A reportagem "Por que Calabi caiu" (1º de março) registra algumas impropriedades sobre minha participação no episódio. Em nenhum momento apresentei ao presidente Fernando Henrique documentos para "alicerçar a argumentação" de que "Calabi vinha tocando o BNDES de uma maneira... imprópria". A consideração que fiz ao presidente sobre a necessidade de troca na presidência do banco se remeteu única e exclusivamente a diferenças de estilo de trabalho. Não há nada que desabone a gestão de Andrea Calabi. Nunca falei com o presidente da Tembec, Frank Dottori, ou com qualquer outro funcionário da empresa.

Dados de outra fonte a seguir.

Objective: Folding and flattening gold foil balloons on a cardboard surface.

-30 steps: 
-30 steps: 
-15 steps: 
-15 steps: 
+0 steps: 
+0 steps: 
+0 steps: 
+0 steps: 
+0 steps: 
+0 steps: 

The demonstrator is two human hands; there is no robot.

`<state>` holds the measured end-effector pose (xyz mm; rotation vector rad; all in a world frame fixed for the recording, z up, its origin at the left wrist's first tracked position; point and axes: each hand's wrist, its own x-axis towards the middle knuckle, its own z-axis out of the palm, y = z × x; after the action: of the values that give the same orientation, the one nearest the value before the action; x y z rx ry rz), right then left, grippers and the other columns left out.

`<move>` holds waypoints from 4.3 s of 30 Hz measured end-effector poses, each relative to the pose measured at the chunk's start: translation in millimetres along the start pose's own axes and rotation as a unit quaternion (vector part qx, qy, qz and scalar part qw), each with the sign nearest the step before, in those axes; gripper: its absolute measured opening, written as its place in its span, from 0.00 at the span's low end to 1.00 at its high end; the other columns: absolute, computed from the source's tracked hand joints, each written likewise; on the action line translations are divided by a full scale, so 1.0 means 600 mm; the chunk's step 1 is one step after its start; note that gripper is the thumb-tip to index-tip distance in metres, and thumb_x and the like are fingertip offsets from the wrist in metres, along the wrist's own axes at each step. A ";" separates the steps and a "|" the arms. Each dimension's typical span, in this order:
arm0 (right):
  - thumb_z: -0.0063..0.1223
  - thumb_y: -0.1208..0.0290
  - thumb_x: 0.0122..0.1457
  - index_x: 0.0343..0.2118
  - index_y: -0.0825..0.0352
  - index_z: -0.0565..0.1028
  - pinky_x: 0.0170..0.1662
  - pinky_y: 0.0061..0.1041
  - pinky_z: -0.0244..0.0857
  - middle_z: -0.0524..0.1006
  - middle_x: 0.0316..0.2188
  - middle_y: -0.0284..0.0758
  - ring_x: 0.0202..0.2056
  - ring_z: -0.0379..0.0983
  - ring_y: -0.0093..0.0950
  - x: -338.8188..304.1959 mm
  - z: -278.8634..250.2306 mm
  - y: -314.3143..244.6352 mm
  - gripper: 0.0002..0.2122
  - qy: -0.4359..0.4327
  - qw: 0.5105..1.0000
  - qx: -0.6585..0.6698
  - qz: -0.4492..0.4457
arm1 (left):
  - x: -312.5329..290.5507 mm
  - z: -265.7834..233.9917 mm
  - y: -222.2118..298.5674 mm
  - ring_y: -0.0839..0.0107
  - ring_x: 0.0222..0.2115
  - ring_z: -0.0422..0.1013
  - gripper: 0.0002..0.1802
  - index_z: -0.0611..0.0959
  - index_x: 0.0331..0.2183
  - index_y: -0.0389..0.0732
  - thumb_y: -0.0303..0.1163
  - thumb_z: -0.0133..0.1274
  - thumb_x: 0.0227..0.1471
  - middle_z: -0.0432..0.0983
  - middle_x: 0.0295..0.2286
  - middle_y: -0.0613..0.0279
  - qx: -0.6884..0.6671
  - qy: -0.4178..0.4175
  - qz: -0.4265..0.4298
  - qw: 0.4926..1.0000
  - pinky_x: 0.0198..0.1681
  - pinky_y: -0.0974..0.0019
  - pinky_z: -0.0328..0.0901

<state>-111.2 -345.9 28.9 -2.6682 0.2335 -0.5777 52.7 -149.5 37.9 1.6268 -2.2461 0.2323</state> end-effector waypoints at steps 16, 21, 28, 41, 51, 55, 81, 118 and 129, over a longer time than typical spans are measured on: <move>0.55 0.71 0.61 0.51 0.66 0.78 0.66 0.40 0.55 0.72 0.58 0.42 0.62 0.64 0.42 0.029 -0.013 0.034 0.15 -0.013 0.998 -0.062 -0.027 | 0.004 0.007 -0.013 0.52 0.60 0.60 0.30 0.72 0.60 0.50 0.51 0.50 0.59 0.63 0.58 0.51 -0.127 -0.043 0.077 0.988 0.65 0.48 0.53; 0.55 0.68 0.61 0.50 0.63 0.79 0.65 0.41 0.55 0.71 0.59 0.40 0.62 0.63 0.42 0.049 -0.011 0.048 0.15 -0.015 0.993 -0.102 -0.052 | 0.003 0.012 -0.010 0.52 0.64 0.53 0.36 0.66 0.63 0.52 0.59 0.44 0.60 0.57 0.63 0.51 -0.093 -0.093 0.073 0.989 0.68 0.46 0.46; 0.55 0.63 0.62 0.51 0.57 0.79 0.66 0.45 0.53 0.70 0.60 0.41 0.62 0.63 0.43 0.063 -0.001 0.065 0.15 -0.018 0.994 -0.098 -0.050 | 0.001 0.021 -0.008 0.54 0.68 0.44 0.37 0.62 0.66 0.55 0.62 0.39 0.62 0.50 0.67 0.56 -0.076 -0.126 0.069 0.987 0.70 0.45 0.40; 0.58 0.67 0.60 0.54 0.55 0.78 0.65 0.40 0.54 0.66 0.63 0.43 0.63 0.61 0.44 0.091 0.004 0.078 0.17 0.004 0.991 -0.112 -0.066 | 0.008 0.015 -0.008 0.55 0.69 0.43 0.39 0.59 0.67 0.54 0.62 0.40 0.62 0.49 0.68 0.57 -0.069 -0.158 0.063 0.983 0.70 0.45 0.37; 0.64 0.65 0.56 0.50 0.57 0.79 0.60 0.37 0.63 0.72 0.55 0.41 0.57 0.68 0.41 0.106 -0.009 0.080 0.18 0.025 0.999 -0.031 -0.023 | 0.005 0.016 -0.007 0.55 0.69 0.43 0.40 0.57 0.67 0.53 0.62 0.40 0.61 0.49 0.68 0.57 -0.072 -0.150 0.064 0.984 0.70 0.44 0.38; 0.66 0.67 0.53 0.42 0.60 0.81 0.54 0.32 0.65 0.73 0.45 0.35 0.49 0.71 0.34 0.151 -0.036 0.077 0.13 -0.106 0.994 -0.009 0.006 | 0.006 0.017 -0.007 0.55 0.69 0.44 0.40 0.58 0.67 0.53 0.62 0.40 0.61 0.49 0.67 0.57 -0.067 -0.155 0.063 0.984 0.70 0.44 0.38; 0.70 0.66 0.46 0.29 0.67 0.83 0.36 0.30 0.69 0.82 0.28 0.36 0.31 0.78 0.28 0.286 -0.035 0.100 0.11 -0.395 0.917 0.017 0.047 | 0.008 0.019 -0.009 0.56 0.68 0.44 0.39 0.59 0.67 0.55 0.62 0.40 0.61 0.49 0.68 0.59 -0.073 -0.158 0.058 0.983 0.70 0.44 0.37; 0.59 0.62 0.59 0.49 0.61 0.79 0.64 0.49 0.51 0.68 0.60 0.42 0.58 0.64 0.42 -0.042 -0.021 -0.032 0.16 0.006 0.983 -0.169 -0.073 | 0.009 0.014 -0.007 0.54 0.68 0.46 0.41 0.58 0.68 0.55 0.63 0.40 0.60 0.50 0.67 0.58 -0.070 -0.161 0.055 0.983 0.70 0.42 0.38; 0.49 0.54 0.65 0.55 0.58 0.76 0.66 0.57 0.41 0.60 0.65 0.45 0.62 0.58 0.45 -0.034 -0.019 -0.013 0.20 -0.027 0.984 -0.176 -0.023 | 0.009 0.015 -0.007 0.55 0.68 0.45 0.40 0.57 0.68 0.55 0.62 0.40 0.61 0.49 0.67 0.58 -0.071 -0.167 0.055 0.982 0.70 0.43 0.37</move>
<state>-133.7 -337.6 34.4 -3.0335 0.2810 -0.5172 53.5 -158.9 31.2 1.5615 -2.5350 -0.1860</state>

Somente na noite de sexta-feira 25, o ministério recebeu um pedido de audiência por parte da direção da empresa, ainda não atendido. O interesse da Tembec pelo Jari só chegou ao meu conhecimento pela imprensa, na semana passada. Tampouco expressei julgamento sobre a capacidade do grupo Orsa de tocar o negócio. No caso Jari, o BNDES é apenas um dos vários credores de uma das partes, e as decisões sobre a condução do processo foram tomadas por um colegiado técnico do banco.
Alcides Lopes Tápias
Ministro do Desenvolvimento, Indústria e Comércio Exterior
Brasília, DF



Cinema

Em menos de meia página VEJA resumiu todo o ufanismo criado em torno de um filme ruim e que conseguiu se sair bem nas bilheterias graças ao apoio maciço da Rede Globo ("Coitado do Cacá", 23 de fevereiro). Vale lembrar que, dos últimos cinco anos, em três o Brasil teve um representante na categoria de melhor filme estrangeiro no Oscar. Nos dois anos em que ficou de fora, os filmes eram Tieta e Orfeu. O diretor de ambos? Cacá Diegues. Precisa dizer mais? Francisco Russo
frankrusso@uol.com.br


CORREÇÃO: O crédito correto da foto do produtor musical Walter Afanasieff, que aparece na página 145 da última edição de VEJA ("Chilli-burger", 1º de março), é: Reuters/Mike Blake/Archive Photos.